Gurkan Yeniceri wrote:How do you assign this status to a seed?
Would a DNA sequencing required or a LAB involved to understand whether the seed is not genetically modified and the DNA doesn't match to any proprietary seeds?
Open-pollination is when pollination occurs by insect, bird, wind, humans, or other natural mechanisms.
Because there are no restrictions on the flow of pollen between individuals, open-pollinated plants are more genetically diverse. This can cause a greater amount of variation within plant populations, which allows plants to slowly adapt to local growing conditions and climate year-to-year. As long as pollen is not shared between different varieties within the same species, then the seed produced will remain true-to-type year after year.
An heirloom variety is a plant variety that has a history of being passed down within a family or community, similar to the generational sharing of heirloom jewelry or furniture.
An heirloom variety must be open-pollinated, but not all open-pollinated plants are heirlooms. While some companies create heirloom labels based on dates (such as a variety that is more than 50 years old), Seed Savers Exchange identifies heirlooms by verifying and documenting the generational history of preserving and passing on the seed.
Hybridization is a controlled method of pollination in which the pollen of two different species or varieties is crossed by human intervention.

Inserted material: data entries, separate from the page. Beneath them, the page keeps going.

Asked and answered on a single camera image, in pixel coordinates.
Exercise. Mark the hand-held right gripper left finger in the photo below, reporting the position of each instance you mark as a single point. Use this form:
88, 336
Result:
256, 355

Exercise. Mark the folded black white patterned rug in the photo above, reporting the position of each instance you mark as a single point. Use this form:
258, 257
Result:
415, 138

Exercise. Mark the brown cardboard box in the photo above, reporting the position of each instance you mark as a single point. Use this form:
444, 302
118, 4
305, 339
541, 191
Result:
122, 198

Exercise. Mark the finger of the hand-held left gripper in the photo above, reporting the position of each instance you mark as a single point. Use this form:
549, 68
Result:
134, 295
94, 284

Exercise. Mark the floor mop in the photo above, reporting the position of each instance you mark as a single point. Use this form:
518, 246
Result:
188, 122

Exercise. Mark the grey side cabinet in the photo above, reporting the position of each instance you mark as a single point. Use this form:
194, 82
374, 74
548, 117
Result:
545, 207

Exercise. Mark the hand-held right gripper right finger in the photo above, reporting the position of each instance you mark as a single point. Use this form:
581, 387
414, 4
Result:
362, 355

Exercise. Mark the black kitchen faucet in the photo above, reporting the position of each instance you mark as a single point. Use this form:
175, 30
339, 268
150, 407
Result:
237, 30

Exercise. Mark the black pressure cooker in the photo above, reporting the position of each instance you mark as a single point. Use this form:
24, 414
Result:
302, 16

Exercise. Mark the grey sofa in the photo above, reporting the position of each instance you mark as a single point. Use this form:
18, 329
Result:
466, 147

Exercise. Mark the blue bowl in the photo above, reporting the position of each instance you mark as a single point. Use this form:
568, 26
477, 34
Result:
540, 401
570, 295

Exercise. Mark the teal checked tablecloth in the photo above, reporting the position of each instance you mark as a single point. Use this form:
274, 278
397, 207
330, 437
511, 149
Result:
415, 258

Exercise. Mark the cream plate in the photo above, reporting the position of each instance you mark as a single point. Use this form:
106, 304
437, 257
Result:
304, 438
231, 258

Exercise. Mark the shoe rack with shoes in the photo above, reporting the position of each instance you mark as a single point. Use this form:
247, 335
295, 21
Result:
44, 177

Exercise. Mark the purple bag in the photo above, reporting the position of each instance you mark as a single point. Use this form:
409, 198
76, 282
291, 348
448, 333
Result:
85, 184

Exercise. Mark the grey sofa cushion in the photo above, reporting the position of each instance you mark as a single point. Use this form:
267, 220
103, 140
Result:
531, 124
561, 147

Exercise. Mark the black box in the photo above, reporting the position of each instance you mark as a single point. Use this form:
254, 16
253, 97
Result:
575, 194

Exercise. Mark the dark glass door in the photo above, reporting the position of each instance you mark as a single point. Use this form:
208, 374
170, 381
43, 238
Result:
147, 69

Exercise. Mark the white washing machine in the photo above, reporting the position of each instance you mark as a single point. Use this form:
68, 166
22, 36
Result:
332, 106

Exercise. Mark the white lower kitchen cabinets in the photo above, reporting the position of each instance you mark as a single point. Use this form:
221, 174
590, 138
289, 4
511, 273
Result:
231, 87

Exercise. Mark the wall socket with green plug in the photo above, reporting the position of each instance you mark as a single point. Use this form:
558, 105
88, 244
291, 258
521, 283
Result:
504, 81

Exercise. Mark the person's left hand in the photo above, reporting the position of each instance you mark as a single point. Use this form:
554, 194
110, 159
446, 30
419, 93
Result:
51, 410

Hybridization can occur naturally through random crosses, but commercially available hybridized seed, often labeled as F1, is deliberately created to breed a desired trait. The first generation of a hybridized plant cross also tends to grow better and produce higher yields than the parent varieties due to a phenomenon called ‘hybrid vigor’. However, any seed produced by F1 plants is genetically unstable and cannot be saved for use in following years. Not only will the plants not be true-to-type, but they will be considerably less vigorous. Gardeners who use hybrid plant varieties must purchase new seed every year. Hybrid seeds can be stabilized, becoming open-pollinated varieties, by growing, selecting, and saving the seed over many years.